Viktor Orban was re-elected leader of Hungary's Fidesz party on Saturday by an overwhelming margin, pledging to fight back from opposition after a historic election defeat ended his 16-year grip on power.
At the party's post-election congress in Budapest, 729 of 737 delegates voted to return Orban, 62, to the Fidesz presidency. He ran unopposed. Acknowledging personal responsibility for the party's April 12 defeat, Orban vowed to stay in the fight. "I do not give up, I never, never, never, never give up," he told delegates before the vote.
The congress came nearly two months after Peter Magyar's Respect and Freedom Party, known by its Hungarian acronym Tisza, swept the April general election by a commanding margin. Tisza captured 141 seats in the 199-seat National Assembly, handing it the two-thirds supermajority needed to amend the constitution and potentially roll back changes Orban had enacted during his time in office. Fidesz, which had governed Hungary since 2010 and at its peak commanded similar supermajorities of its own, was reduced to just 52 seats.
Magyar was sworn in as prime minister on May 9, formally closing the Orban era. The handover marked a singular turning point in Hungarian politics, ending one of the longest uninterrupted tenures of any democratically elected European leader in recent memory.

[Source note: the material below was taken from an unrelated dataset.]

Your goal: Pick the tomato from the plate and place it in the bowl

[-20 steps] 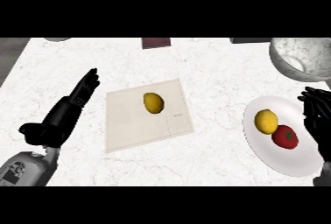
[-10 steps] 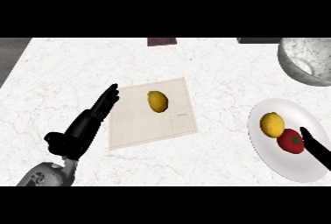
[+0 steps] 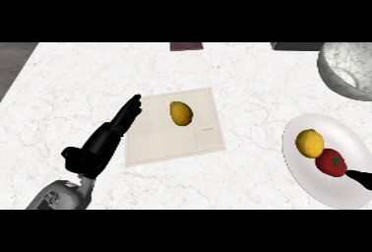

In his congress address, Orban admitted Fidesz had made missteps, including misjudging turnout projections, failing to respond forcefully to criticism from Tisza, and losing the support of young voters, a constituency he said the party must win back.
He described building a sovereign Hungary as the mission of his life, and framed the party's task ahead as a transformation from what he called a "fantastic governing party" into an effective force in opposition.
The renewal process, he added, would involve restructuring internal communication to allow ideas to flow more freely from rank-and-file members upward, and would gradually shift leadership responsibilities to younger generations.
Orban also used the occasion to position Fidesz as a watchdog against the incoming administration. He warned that Magyar's government would expose Hungary to migration and foreign influence, and pledged that his party would serve as a robust opposition voice.
Those warnings landed against a backdrop of declining poll numbers. A May survey by the Publicus Institute showed Tisza's support climbing to 55 percent, up from the 53 percent it won at the ballot box, while Fidesz fell to 17 percent, down sharply from the 39 percent it received on election day. The mandate Orban received at the congress runs for one year.